* **Requirement**: From the first line of the material through the line containing "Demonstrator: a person", restate everything word for word and nothing more.
▼▼▼
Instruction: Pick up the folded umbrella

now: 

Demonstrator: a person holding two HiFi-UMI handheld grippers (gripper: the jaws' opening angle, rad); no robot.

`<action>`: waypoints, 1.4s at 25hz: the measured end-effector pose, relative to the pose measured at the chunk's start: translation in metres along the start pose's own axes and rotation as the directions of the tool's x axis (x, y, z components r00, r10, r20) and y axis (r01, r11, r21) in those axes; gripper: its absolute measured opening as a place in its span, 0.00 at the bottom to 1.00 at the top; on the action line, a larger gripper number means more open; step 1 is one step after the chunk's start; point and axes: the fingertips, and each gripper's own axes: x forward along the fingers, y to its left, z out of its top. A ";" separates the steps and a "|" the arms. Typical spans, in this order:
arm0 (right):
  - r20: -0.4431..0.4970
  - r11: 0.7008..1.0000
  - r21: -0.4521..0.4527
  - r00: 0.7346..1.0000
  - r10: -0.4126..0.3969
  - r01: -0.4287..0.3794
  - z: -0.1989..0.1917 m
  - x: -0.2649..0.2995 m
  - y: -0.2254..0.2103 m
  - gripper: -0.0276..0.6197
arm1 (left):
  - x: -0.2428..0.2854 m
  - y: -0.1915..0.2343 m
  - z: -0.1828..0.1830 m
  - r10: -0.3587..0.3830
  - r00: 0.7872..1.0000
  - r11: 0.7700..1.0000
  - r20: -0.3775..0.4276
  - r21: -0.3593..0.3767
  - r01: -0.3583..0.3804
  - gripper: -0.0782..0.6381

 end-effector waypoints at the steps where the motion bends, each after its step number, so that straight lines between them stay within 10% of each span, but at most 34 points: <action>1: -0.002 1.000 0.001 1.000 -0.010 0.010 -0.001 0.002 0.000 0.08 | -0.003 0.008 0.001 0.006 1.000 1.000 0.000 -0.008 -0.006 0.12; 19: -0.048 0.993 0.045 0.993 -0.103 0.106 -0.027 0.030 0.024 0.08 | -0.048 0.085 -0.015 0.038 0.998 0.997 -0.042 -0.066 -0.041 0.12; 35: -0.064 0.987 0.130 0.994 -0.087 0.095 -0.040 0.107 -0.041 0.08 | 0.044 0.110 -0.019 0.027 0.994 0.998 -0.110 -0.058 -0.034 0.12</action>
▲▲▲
* **Answer to the exercise**:
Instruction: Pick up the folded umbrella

now: 

Demonstrator: a person holding two HiFi-UMI handheld grippers (gripper: the jaws' opening angle, rad); no robot.

The requested output has been produced.